There’s a gold rush going on as investors charge into cryptocurrency and blockchain investments. Even a professor from the Massachusetts Institute of Technology (MIT) is joining the party.
Silvio Micali, a Turing Award-winning cryptographer and professor of computer science at MIT, has founded Boston-based Algorand to create a scalable, secure, and decentralized digital currency and payments platform. He has raised $4 million in seed funding from Pillar and Union Square Ventures.
Algorand addresses the blockchain’s scaling challenges through rapid and efficient user consensus, enabling even the smallest transactions, regardless of volume or number of users. I heard something similar when I interviewed Kochava CEO Charles Manning, who is creating a blockchain digital advertising platform.
Blockchain is a transparent ledger, or accounting system, that is decentralized, and because it is spread across a network of computers that verify the ledger, it is secure, transparent, and accurate. It has become the foundation for cryptocurrencies such as Bitcoin. The problem is that it takes a long time to update the blockchain across all of those computers, so you can only update the ledger at slow speeds, like 10 times a second or even slower.
That’s too slow for payment systems. So Micali’s team created an open source consensus protocol. Cryptocurrencies such as Bitcoin and Ethereum require users to solve cryptographic puzzles to mine additional currency. But Algorand’s protocol does not require solving cryptographic puzzles, which keeps the cost of transactions low. The transactions are confirmed within seconds, and transferred funds are immediately available.
“Just as the strength of the Algorand network comes from the diversity of its participants, the strength of the Algorand community comes from the diversity of its contributors,” said Micali, in a statement. “We are an open community bringing together end users, developers, and researchers in cryptography, economics, and computer science.”
Where existing systems suffer from the “blockchain trilemma” — a tradeoff between decentralization, scalability, and security — Algorand has the potential to solve all three. The company’s open source protocol has the capacity to scale to billions of users in a safe and secure way.
For each block of transactions, Algorand randomly selects a small, one-time group of users in a safe and fair way. To protect them from attackers, the identities of these users are hidden until the block is confirmed. The size of this group remains constant as the network grows.
Micali is the first MIT professor to launch a venture-backed blockchain company. He is also a co-inventor of zero-knowledge proofs and is best known for some of his fundamental early work on public-key crypto systems, pseudorandom functions, digital signatures, oblivious transfer, and secure multiparty computation.
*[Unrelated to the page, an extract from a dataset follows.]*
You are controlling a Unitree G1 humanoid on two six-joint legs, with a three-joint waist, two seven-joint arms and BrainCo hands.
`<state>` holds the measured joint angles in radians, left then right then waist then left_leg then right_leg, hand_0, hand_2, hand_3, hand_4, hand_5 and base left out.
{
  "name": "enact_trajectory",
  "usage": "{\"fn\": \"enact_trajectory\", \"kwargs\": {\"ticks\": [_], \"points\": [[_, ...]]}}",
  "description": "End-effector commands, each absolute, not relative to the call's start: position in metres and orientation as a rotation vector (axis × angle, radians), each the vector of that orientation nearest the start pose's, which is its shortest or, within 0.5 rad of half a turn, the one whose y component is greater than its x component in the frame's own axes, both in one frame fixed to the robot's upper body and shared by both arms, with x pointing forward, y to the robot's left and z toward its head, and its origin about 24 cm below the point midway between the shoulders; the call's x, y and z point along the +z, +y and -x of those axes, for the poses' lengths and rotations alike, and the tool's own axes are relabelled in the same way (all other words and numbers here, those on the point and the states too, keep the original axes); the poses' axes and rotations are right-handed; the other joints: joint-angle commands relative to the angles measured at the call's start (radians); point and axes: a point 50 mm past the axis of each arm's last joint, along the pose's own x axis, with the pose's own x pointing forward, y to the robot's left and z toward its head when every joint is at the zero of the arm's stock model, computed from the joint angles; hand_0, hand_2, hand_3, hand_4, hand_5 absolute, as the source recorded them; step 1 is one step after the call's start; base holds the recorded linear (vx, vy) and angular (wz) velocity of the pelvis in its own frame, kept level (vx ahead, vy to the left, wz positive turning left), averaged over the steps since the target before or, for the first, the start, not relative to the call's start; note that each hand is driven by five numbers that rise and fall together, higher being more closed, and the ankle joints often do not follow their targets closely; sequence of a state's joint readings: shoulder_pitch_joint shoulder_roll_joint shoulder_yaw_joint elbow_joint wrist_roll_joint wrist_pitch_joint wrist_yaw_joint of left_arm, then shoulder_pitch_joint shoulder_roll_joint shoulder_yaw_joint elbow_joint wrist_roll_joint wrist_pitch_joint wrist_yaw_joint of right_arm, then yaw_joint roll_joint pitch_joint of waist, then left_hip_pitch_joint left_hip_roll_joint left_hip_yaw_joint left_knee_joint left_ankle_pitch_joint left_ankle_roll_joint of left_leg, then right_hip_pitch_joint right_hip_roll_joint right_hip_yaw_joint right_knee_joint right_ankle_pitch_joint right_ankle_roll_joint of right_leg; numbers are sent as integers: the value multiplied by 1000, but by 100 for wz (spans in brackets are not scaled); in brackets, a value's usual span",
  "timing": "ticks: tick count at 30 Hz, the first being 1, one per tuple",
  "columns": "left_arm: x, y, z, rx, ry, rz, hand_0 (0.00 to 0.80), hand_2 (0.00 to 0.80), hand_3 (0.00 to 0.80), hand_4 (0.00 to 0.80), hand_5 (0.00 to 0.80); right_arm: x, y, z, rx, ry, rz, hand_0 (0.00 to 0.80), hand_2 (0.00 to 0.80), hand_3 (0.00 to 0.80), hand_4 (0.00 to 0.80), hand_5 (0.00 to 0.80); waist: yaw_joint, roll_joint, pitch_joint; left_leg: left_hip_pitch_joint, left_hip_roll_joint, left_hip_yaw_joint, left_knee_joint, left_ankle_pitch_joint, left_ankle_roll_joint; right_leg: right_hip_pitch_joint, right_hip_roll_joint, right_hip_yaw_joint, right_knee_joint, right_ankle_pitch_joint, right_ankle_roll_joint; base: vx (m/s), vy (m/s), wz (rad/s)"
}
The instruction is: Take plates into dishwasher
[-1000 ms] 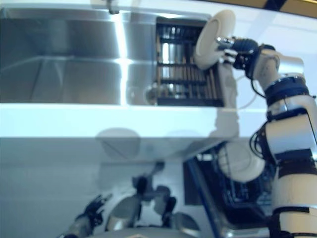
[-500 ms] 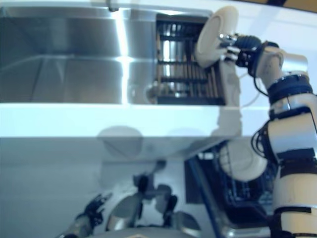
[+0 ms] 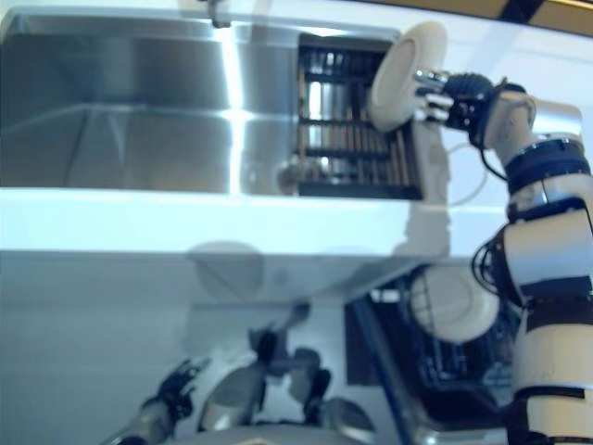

Algorand’s unique protocol allows the system to evolve and meet the future needs of the community — whether those changes are technical or monetary — without hard forks, or changes that split the platform in two.
“Silvio is a world-class cryptographer, and he’s attracted an exceptional core team and advisors,” said Pillar investor Jamie Goldstein, in a statement. “Algorand is a sophisticated approach to addressing existing blockchain challenges — scale, settlement times, and cost. The company has the potential to fulfill the promise of a truly decentralized world.”
Algorand will use funds from the financing to continue to grow its team and technology. The company anticipates launching its open source protocol within the year. Algorand was founded in 2017 and has 10 employees in Boston. There are plenty of rivals, such as IOTA’s Tangle and Dfinity.